◆ Brief
The task calls for every entry to be printed word for word, without the images.

═════ Provided entries ═════

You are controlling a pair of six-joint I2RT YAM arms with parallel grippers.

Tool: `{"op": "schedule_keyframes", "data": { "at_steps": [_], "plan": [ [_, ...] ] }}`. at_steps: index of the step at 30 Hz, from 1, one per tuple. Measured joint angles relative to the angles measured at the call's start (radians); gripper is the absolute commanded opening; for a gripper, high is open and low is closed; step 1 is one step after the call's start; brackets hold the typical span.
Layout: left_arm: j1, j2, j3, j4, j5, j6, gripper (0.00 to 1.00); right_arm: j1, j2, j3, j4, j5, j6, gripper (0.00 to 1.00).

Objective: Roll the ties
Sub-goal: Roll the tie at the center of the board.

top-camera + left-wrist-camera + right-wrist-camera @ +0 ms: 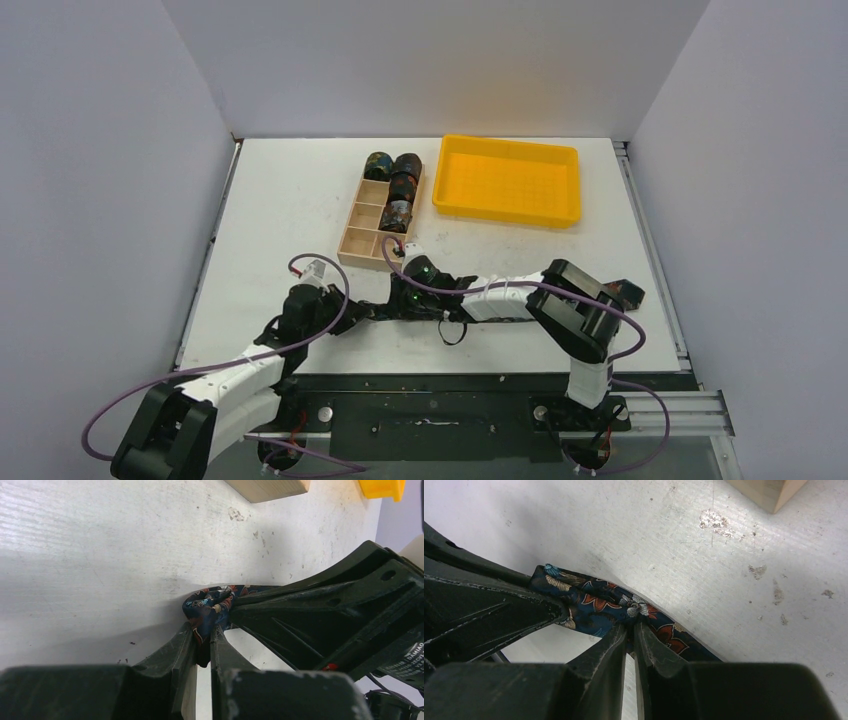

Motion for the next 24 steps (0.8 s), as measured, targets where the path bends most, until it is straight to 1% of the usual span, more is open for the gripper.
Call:
{"op": "schedule_keyframes", "data": {
  "at_steps": [4,8,12,20,24],
  "plan": [
    [-0.022,-0.019,0.042,-0.07,-0.032,0.024,0.0,0.001,0.01,0.006,0.01,-0.001,0.012,0.06],
    [-0.051,-0.059,0.084,-0.159,-0.077,0.046,0.0,0.003,0.016,0.006,0.023,-0.002,0.023,0.05],
    [-0.093,-0.081,0.124,-0.232,-0.133,0.07,0.0,0.009,0.039,0.006,0.069,-0.014,0.044,0.05],
    [-0.196,-0.048,0.198,-0.306,-0.232,0.102,0.0,0.008,0.072,0.004,0.151,-0.044,0.073,0.05],
    [-0.243,-0.003,0.238,-0.328,-0.263,0.119,0.0,0.008,0.086,-0.002,0.192,-0.064,0.093,0.05]
  ]
}}
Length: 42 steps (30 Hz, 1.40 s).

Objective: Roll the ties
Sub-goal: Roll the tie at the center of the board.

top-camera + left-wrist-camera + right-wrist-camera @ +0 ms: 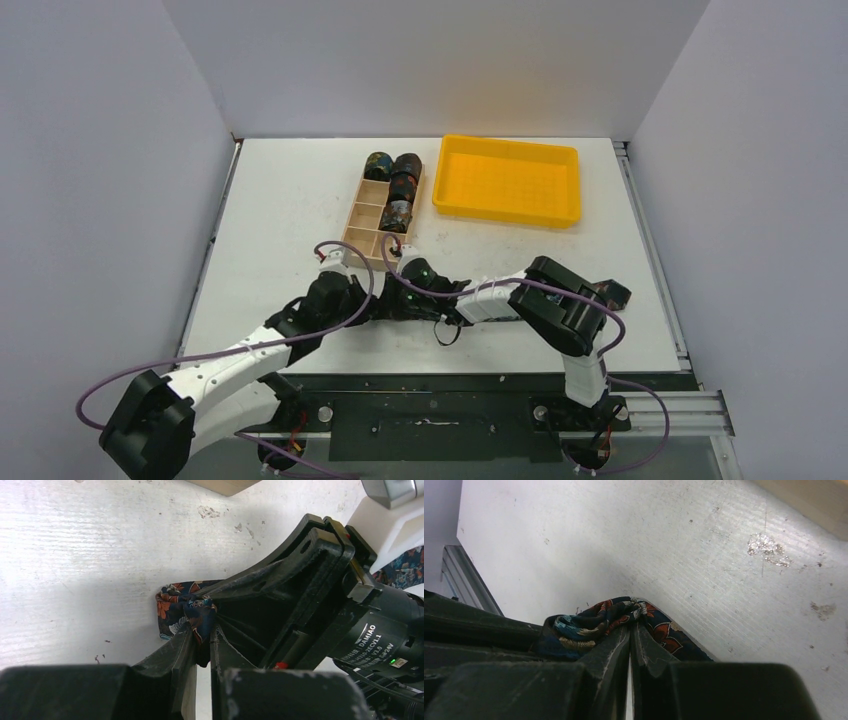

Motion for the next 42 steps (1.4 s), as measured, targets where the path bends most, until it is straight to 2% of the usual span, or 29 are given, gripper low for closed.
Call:
{"op": "schedule_keyframes", "data": {
  "at_steps": [6,9,13,25,37,42],
  "plan": [
    [-0.035,0.072,0.029,0.023,-0.015,0.019,0.0,-0.02,0.026,-0.03,0.103,-0.058,0.05,0.06],
    [-0.035,0.071,0.018,0.051,-0.012,0.028,0.0,-0.03,0.03,-0.056,0.153,-0.077,0.061,0.12],
    [-0.049,0.069,0.035,0.017,-0.024,0.041,0.0,-0.03,0.014,-0.082,0.173,-0.07,0.055,0.14],
    [-0.127,0.115,0.176,-0.216,-0.204,0.081,0.0,-0.025,-0.048,-0.095,0.072,-0.047,0.035,0.17],
    [-0.168,0.169,0.23,-0.317,-0.324,0.088,0.0,-0.025,-0.132,-0.105,-0.047,-0.003,0.0,0.26],
    [-0.17,0.173,0.259,-0.352,-0.368,0.108,0.0,-0.028,-0.183,-0.117,-0.076,0.014,-0.014,0.26]
  ]
}}
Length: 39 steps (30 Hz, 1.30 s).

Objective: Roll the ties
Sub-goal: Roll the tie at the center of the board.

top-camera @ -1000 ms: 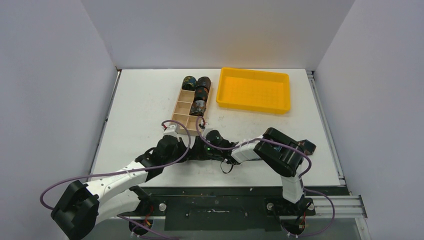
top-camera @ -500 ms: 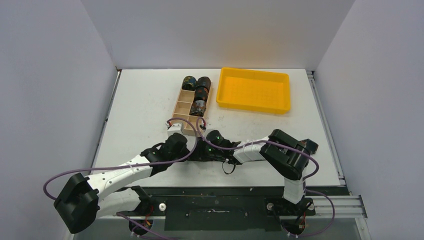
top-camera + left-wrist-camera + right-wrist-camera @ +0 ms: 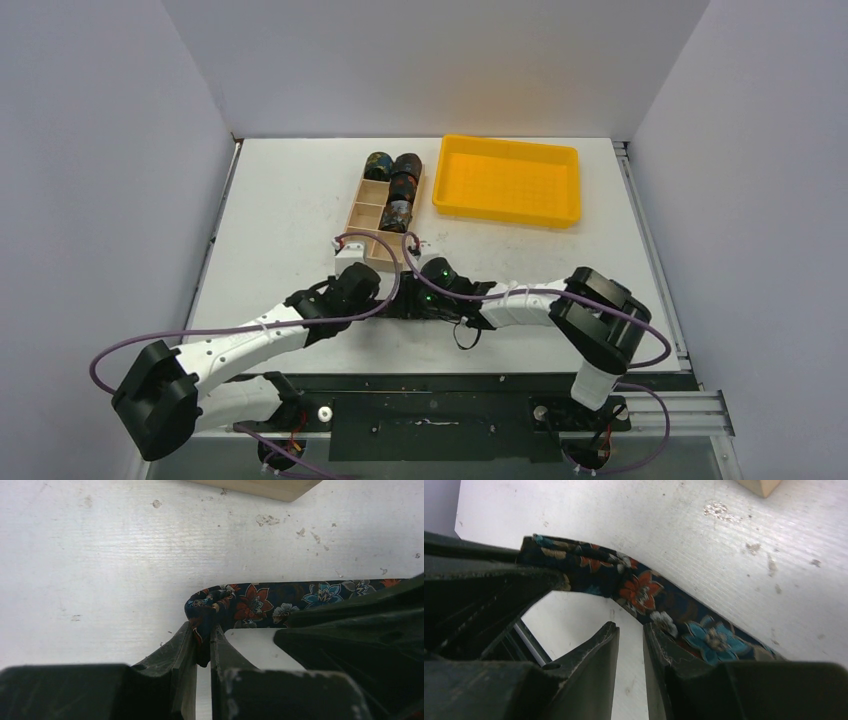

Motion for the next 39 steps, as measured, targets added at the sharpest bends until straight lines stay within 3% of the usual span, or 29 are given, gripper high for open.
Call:
{"op": "schedule_keyframes", "data": {
  "at_steps": [9,18,25,39],
  "plan": [
    [-0.018,0.058,0.064,-0.084,-0.111,0.06,0.0,-0.078,-0.274,-0.205,-0.062,0.108,-0.056,0.25],
    [-0.121,0.291,0.175,-0.147,-0.216,0.061,0.0,-0.217,-0.55,-0.366,-0.158,0.173,-0.103,0.25],
    [-0.185,0.455,0.256,-0.158,-0.262,0.019,0.0,-0.235,-0.6,-0.402,-0.172,0.172,-0.115,0.25],
    [-0.263,0.538,0.397,-0.179,-0.278,0.0,0.0,-0.24,-0.605,-0.459,-0.168,0.154,-0.108,0.23]
  ]
}}
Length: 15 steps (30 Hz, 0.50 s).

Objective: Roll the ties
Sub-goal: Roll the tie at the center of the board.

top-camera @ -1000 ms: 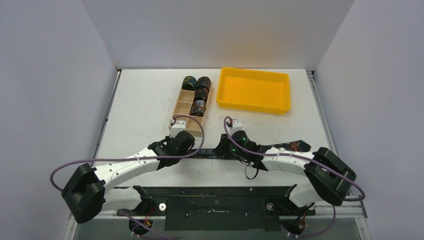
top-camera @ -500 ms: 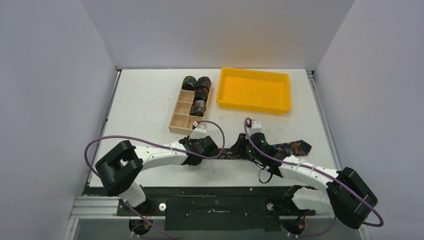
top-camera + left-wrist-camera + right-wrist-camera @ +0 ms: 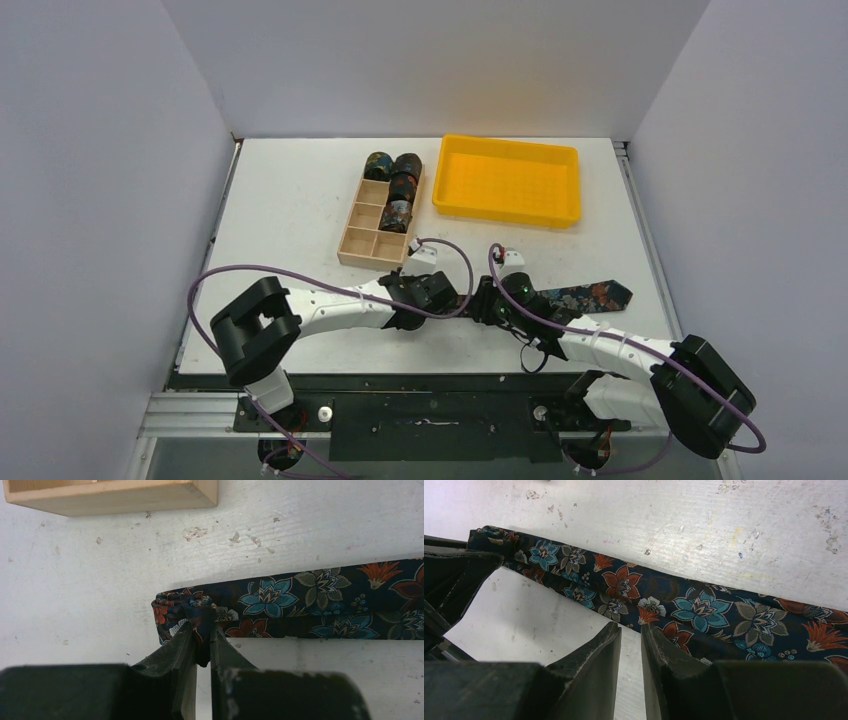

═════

◆ Completed exercise
You are controlling a pair of six-joint I2RT YAM arms with parallel grippers.

Tool: `{"op": "schedule_keyframes", "data": { "at_steps": [_], "plan": [ [_, ...] ] }}`. at_steps: index of the step at 30 Hz, from 1, one per tuple. Measured joint angles relative to the angles measured at the call's start (radians); gripper is the absolute commanded opening; for a gripper, high is open and low is closed; step 1 is one step after the call's start; brackets hold the typical span.
Layout: left_arm: j1, j2, j3, j4, j5, j6, gripper (0.00 to 1.00); right_arm: j1, j2, j3, j4, j5, j6, gripper (0.00 to 1.00).

Objective: Roll the ties
Sub-goal: Roll the tie at the center of the board.

top-camera + left-wrist-camera + right-wrist-camera @ +0 ms: 

Motion for the next 24 steps (0.8 s), as measured, targets where the path bends most, until it is straight to 1% of the usual span, more is open for the gripper.
Call:
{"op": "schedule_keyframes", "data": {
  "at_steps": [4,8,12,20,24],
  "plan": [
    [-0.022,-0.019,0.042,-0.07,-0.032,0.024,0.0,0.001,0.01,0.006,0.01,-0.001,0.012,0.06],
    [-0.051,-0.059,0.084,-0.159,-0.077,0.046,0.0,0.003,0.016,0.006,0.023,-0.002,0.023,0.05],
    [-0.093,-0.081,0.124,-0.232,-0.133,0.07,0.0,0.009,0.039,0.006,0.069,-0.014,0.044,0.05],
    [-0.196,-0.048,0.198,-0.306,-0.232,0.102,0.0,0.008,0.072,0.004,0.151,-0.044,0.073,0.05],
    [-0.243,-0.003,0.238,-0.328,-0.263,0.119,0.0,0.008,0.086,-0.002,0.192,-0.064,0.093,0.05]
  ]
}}
Length: 42 steps (30 Hz, 1.40 s).

Objective: Roll the ties
Sub-goal: Roll the tie at the center of the board.

top-camera + left-wrist-camera + right-wrist-camera @ +0 ms: 

Motion for the next 42 steps (1.4 s), as measured, targets where the path bends most, until it is straight to 2% of the usual span, or 29 are given, gripper low for closed.
Call:
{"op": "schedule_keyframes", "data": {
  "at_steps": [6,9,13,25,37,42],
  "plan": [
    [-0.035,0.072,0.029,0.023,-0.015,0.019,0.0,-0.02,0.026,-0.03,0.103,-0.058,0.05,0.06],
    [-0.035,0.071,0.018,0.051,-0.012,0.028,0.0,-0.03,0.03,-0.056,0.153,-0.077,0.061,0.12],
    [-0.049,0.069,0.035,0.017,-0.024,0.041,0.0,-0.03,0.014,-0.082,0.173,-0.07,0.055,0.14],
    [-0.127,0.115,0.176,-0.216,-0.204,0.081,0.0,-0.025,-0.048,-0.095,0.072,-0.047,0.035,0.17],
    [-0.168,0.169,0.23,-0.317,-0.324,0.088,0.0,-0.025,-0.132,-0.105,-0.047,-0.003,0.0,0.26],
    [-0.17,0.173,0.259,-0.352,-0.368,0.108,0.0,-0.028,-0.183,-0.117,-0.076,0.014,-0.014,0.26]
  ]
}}
Length: 39 steps (30 Hz, 1.30 s).

Objective: Roll the ties
Sub-goal: Roll the tie at the center of the board.

top-camera @ -1000 ms: 
top-camera @ -500 ms: 
top-camera + left-wrist-camera + right-wrist-camera @ +0 ms: 

Motion for the next 39 steps, as measured, targets added at the sharpest bends until straight lines stay within 3% of the usual span, or 29 are given, gripper high for open.
Call:
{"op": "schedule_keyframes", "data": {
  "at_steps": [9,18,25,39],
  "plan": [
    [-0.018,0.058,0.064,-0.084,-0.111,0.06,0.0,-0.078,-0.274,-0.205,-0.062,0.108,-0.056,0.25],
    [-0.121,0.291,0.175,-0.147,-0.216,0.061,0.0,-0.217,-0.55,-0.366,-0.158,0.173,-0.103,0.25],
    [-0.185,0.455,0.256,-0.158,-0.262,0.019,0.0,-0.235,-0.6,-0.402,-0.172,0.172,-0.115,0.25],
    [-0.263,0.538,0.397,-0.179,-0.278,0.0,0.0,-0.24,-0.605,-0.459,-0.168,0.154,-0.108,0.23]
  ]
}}
Length: 15 steps (30 Hz, 0.50 s).

Objective: Roll the ties
Sub-goal: Roll the tie at the center of the board.

top-camera @ -1000 ms: 
top-camera @ -500 ms: 
top-camera + left-wrist-camera + right-wrist-camera @ +0 ms: 

Nothing more is required for this answer.